The first thing I realized while making this list is that there are a lot more women working as artists than as writers. This makes sense, in a way; there are more vehicles for people to put art online and have it discovered (often reducing some gender biases by seeing the finished piece before meeting the person or seeing their real name). Jen Bartel is a great example of this; her fan art on Deviantart got her noticed by Marvel, and she has since become one of the most sought after artists for mainstream variant covers. This led to a creator-owned ongoing, Blackbird, launched with writer Sam Humphries.
The road to writing comics, especially for the Big Two, is much harder, and is often laced with more backlash. When word broke that Eve Ewing would be writing Ironheart, for example, the naysayers were loud before they’d even seen previews. Ewing has a long list of incredible publishing credits, but since she hadn’t written comics before, she was immediately doubted.
So with those things in mind, here are folks in comics that you should be watching out for:
- Jenn St. Onge is a Canadian artist best known for her work on Jem and the Holograms and Nancy Drew.
- Noelle Stevenson created both Lumberjanes, one of my kids’ favorite comics, and She-Ra and the Princesses of Power, currently airing on Netflix.
- Marjorie Liu is a Chinese American writer who has been writing both comics and novels for years, and they’re all fantastic.

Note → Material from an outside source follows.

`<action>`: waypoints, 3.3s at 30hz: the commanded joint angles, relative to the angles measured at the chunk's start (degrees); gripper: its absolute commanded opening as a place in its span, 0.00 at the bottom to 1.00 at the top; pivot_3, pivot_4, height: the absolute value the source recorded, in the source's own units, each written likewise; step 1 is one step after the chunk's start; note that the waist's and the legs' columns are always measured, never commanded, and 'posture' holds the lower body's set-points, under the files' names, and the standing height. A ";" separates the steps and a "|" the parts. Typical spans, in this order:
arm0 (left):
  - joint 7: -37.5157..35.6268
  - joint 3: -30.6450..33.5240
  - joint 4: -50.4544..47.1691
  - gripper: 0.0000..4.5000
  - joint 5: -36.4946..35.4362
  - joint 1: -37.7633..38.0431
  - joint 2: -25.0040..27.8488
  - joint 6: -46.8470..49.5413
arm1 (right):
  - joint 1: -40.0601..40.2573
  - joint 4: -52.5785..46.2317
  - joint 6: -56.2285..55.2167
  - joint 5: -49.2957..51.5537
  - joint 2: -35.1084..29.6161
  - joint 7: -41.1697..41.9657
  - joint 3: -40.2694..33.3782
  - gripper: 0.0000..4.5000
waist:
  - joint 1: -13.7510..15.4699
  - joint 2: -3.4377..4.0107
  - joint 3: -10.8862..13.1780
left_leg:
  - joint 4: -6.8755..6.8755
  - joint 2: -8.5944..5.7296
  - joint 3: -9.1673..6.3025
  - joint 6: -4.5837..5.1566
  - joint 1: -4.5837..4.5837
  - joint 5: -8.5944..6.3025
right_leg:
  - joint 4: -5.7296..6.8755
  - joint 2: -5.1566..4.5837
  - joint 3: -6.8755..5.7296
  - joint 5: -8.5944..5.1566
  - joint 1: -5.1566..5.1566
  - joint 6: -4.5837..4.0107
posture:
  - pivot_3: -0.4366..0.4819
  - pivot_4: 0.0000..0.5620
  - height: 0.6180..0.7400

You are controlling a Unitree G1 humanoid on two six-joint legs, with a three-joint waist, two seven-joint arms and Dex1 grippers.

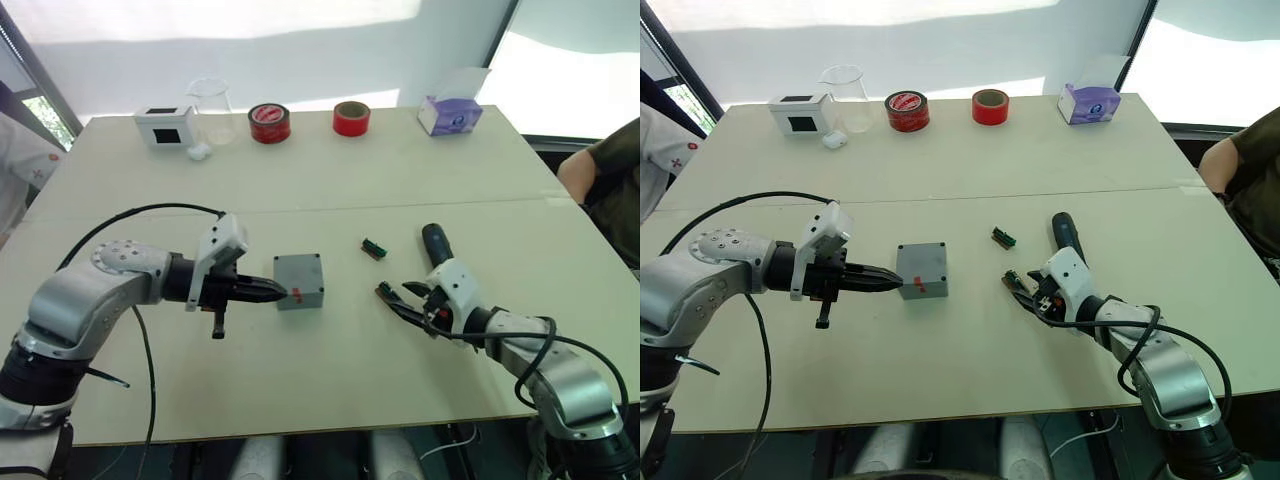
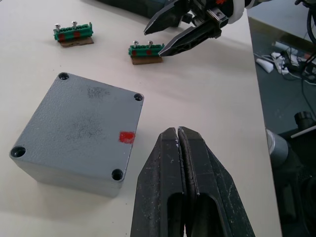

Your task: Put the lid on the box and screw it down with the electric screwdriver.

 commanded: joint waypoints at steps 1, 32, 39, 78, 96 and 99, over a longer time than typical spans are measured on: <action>-0.07 0.93 -1.06 0.00 -0.09 0.30 0.41 -1.12 | -0.63 -0.68 -1.18 0.00 0.65 -0.54 0.15 0.53 | -0.02 0.00 0.00 | 0.00 0.00 0.00 0.00 0.00 0.00 | 0.00 0.00 0.00 0.00 0.00 0.00 | 0.48 0.27 1.00; 2.30 5.33 6.07 0.00 1.57 3.10 0.84 -3.51 | -8.45 -10.06 5.44 7.86 2.24 -2.52 -1.96 0.02 | -0.24 0.03 0.02 | 0.00 0.00 -0.01 0.00 0.00 0.00 | 0.02 0.00 0.00 0.00 -0.01 0.00 | 0.48 0.27 1.00; 6.23 8.63 5.63 0.00 2.12 6.22 0.06 -3.91 | -19.57 -2.57 4.65 5.71 8.37 -3.35 7.56 0.02 | -0.03 0.05 0.02 | -0.03 0.07 -0.01 -0.02 -0.02 0.01 | 0.02 0.08 0.01 -0.01 -0.10 -0.01 | 0.48 0.27 1.00; 12.96 9.44 0.58 0.00 -0.88 7.32 -3.67 -1.32 | -25.61 15.37 -6.84 -3.64 14.04 1.92 14.56 0.02 | -0.20 0.05 0.03 | 0.01 -0.05 -0.03 -0.07 -0.06 0.04 | 0.06 -0.01 0.05 0.01 -0.14 -0.01 | 0.48 0.27 1.00; 18.57 10.44 0.94 0.00 -1.44 4.35 -6.22 1.54 | -26.50 13.55 -4.39 -2.91 13.90 1.82 11.21 0.98 | -0.02 0.05 0.03 | 0.01 -0.05 -0.04 -0.08 -0.06 0.04 | 0.06 -0.01 0.04 0.01 -0.14 -0.01 | 0.48 0.27 1.00; 21.95 12.35 0.45 0.00 -2.09 1.06 -9.31 0.65 | -27.45 8.78 4.84 2.26 13.16 -1.98 2.66 0.98 | 0.14 0.07 0.06 | 0.02 -0.09 -0.06 -0.08 -0.09 0.04 | 0.06 -0.04 0.04 0.02 -0.14 -0.01 | 0.48 0.27 1.00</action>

Right now, she’s best known for her work on Monstress, a fantasy based comic inspired by East Asian myth and mythos, and drawn with Japanese artist Sana Takeda.
- Nidhi Chanani is an Indian creator who has worked as an illustrator for kids books and board books before, but her first graphic novel, Pashmina, is out now, and getting rave reviews.
- Leah Williams is a bi author of nonfiction and young adult books, and is now writing multiple titles for Marvel, Dynamite, and Lion Forge.
- Erica Henderson is an Asian-American artist who won an Eisner Award for her art on The Unbeatable Squirrel-Girl – one of the most fun and adorable comics that Marvel has put out.
- Brittney Williams is an incredible Black artist with a rounded, easy style that my kids love. She’s worked on Goldie Vance, Patsy Walker: AKA Hellcat, and Rainbow Brite.
- Gurihiru is actually the team of Japanese artists Chifuyu Sasaki and Naoko Kawano, who have worked on multiple American comics. Their most well known titles are Avatar, The Unbelievable Gwenpool, and the second (current) The Unstoppable Wasp run.
For a very long time the world of comics has been thoroughly dominated by cisgendered white men. It’s truly fantastic to see more diverse creators working their way into the world of graphic storytelling. It’s going to be a long time before we see any kind of true parity in the work—but it’s good to see the first steps being taken.